Now, is there really any good reason to deprecate them? They work perfectly fine and, to me, actually look cleaner*.* The way EditorGUI.DisabledScope works is a exploitative misuse of the Disposable pattern, and I can’t understand how is it better in any way. I am already scoping my code just fine like this:
Besides, does it even work as it should in JavaScript and Boo? AFAIK, they don’t have a using keyword in the context of Disposable. I guess you could still call the Dispose method, but that makes the whole construct really ugly.
If I’d really want to make something like EditorGUI.DisableScope, I’d write it myself in just a few lines:
public class GUIDisabledScope : IDisposable {
public GUIDisabledScope(bool disabled) {
EditorGUI.BeginDisabledGroup(disabled);
}
public void Dispose() {
EditorGUI.EndDisabledGroup();
}
}
I’m not against new methods if someone finds them convenient. But please, do not deprecate something that works perfectly if the replacement doesn’t provides any actual improvement.
I would like to simply add that this new pattern will not reduce the number of lines that we use in our code. In order to retain readability in complex UI scenarios, we’ll still end up with the following:
using (new EditorGUI.DisabledScope(bDisabled))
{
}
// End DisabledScope
This wouldn’t save us any lines or improve readability.
If it wasn’t already clear, we naturally adopted the same exact scoping setup that @ZimM_1 outlined above (we do this for all Begin/End setups - Horizontal/Vertical/etc.).
Does this change perhaps include special fixes for memory usage or performance otherwise? Are there also plans to deprecate the EditorGUILayout classes as well? (I see that there are similar “Scope” versions of those available now, too.)
Hello guys. We are looking at this.
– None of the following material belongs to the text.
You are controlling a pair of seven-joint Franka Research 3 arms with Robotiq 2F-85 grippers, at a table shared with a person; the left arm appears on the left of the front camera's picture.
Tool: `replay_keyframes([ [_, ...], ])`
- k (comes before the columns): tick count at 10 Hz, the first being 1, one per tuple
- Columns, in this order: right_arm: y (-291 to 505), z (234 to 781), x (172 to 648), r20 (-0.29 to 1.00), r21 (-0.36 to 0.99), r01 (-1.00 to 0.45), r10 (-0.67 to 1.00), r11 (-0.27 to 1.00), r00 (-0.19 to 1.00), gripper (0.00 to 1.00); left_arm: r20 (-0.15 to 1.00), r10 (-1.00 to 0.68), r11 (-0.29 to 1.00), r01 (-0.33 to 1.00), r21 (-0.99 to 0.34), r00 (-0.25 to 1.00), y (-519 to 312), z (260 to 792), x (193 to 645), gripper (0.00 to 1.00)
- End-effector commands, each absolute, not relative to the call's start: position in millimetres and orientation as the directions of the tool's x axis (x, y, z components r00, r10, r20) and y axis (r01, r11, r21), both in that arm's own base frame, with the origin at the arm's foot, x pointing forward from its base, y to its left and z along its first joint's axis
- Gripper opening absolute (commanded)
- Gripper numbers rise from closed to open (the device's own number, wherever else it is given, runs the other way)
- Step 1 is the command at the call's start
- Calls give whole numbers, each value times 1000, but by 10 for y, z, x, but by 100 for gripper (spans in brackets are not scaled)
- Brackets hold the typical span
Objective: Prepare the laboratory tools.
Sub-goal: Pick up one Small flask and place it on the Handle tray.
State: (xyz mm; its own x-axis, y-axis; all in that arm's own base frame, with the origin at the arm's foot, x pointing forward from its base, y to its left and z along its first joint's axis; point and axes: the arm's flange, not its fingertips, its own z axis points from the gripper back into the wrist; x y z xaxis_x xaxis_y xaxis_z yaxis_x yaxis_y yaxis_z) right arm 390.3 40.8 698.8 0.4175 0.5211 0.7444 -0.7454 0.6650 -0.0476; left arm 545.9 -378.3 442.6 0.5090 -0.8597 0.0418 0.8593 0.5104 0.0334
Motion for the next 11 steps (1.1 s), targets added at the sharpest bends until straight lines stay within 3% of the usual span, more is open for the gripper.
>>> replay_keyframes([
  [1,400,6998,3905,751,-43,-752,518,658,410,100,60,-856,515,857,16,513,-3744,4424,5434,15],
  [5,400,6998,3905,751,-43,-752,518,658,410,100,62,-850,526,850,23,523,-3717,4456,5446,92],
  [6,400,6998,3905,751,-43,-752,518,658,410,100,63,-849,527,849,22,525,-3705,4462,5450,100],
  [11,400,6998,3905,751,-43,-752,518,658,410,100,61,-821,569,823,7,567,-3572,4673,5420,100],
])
We definitely don’t want nor plan to break anyone’s package, don’t worry
The change was introduced because we thought it would make sense to have an API that guarantees scopes to be ended properly and “automatically”. Also, we wanted to make DisabledGroupScope a struct instead of a class, to avoid GC allocations which can impact a lot complex UIs; but unfortunately a class->struct change will break precompiled plugins so we are require to introduce a new API anyway and keep backward compatibility.
Deprecating the old API was done because it is the practice we usually follow these days, that said, all the discussion above makes sense, and we are probably going to remove the deprecation warning and leave the API there as it was. And introduce the new one for the people who care/need to save a useless allocation.
Cool, thanks! I appreciate the urge to keep the APIs moving forward but the increased release rate of Unity these days has put increased pressure on us Asset developers. Unity seems to currently maintain two released versions of Unity at a time and then a beta (and alpha). The nice thing for Unity is that this stuff is all internally consistent with each release. Unfortunately, Asset developers currently have to jump through hoops to provide scripts (and especially DLLs) that work across versions of Unity (as developers use a large variety of different versions). Unfortunately, a small change like this can have a significant impact on Asset development maintenance and upkeep.
Thank you very much for the response!
One quick followup question: how are folks supposed to use the DisabledScope API with UnityScript or Boo? As pointed out by @ZimM_1 , those languages don’t have the using keyword…
DisabledScope implements IDisposable, so UnityScript/Boo users can invoke the .Dispose method directly. It makes using this API on US/Boo very similar to using the old one, but it still saves you a useless allocation.
I accepted the task to make the changes:(.
But I noticed that I like the way the code looks with this better:roll_eyes:.
My reasoning is, the new format exploits existing code errors to help us avoid ending the DisabledScope. The old way leaves open a possible “working” error that may or may not trigger a useful error.
It would be good to leave the old way without decrements:sunglasses: until an auto fix can be applied for it:eyes:.
There are a lot of extensions (assets in the Asset Store, for instance) that are compiled into DLLs. Those frequently contain this code. Unless the DLLs were updated to handle this I would really prefer to not to see it deprecated. At least not until the next major API change (like 5.x → 6.x). Doing the deprecation simply means that users would end up getting warning spam all the time that they could do nothing about
It’s a tricky problem, for sure, and if this is truly the wave of the future, then it would make sense to set the deprecated flag at some point. But slowly deprecating single APIs like this mean lots of complication to provide DLLs across Unity versions. If a sea-change of APIs are coming, I’d rather see them come all at once than trickle out over several versions
How can an autofix possibly be added? some developers have created their own utility methods that combine disabled group logic within their own BeginSection and EndSection type methods.